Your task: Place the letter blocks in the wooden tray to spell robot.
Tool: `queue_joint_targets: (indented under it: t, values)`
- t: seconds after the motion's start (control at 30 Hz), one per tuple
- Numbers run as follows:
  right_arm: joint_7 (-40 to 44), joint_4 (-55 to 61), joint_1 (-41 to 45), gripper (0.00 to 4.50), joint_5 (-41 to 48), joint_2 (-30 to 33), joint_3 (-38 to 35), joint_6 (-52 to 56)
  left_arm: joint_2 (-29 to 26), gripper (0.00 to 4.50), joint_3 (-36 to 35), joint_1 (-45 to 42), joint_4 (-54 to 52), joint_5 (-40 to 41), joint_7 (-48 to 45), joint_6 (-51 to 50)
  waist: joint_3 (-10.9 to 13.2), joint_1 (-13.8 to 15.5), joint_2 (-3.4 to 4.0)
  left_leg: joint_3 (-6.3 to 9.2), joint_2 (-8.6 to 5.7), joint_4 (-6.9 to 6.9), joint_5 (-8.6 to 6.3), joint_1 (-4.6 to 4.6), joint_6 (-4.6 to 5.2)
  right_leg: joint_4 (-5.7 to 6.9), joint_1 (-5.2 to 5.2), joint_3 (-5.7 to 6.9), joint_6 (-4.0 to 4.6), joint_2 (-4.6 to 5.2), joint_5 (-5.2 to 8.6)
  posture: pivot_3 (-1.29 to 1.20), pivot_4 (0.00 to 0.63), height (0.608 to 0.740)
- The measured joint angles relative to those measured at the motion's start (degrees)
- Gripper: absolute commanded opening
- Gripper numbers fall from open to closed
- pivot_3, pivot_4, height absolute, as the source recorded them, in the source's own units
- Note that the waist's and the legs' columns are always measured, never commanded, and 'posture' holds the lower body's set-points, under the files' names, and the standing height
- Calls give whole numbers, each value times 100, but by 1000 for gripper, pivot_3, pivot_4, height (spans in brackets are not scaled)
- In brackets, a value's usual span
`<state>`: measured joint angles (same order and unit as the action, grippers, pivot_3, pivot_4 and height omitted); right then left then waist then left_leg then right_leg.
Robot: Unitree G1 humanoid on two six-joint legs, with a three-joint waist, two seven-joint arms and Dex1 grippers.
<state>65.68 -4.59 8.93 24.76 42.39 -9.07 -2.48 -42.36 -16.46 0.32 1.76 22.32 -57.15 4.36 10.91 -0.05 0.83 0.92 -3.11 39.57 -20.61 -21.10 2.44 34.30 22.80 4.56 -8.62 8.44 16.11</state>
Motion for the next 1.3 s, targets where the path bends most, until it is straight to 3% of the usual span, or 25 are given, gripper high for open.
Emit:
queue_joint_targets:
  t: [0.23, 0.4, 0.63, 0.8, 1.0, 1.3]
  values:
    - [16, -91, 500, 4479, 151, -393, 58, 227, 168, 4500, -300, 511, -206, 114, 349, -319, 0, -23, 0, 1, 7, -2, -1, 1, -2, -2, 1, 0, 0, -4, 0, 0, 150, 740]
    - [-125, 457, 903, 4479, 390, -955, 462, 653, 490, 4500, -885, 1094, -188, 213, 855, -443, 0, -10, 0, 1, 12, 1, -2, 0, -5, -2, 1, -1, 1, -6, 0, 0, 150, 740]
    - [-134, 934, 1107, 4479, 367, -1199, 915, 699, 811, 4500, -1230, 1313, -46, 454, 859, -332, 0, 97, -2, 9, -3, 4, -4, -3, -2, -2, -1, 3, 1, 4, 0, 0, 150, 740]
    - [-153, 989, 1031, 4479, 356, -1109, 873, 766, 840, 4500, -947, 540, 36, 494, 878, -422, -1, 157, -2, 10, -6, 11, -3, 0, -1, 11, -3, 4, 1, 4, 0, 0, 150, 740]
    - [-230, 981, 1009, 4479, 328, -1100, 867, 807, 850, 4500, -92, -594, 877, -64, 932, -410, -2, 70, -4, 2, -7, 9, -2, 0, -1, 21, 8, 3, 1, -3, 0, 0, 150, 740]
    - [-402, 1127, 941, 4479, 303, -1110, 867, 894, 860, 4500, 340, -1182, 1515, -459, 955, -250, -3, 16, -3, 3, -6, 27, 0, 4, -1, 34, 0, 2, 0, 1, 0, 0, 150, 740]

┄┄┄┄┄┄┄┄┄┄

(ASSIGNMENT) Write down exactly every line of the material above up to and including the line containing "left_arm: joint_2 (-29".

(WORKED SOLUTION)
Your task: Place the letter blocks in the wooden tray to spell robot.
Tool: `queue_joint_targets: (indented under it: t, values)`
- t: seconds after the motion's start (control at 30 Hz), one per tuple
- Numbers run as follows:
  right_arm: joint_7 (-40 to 44), joint_4 (-55 to 61), joint_1 (-41 to 45), gripper (0.00 to 4.50), joint_5 (-41 to 48), joint_2 (-30 to 33), joint_3 (-38 to 35), joint_6 (-52 to 56)
  left_arm: joint_2 (-29 to 26), gripper (0.00 to 4.50), joint_3 (-36 to 35), joint_1 (-45 to 42), joint_4 (-54 to 52), joint_5 (-40 to 41), joint_7 (-48 to 45), joint_6 (-51 to 50)

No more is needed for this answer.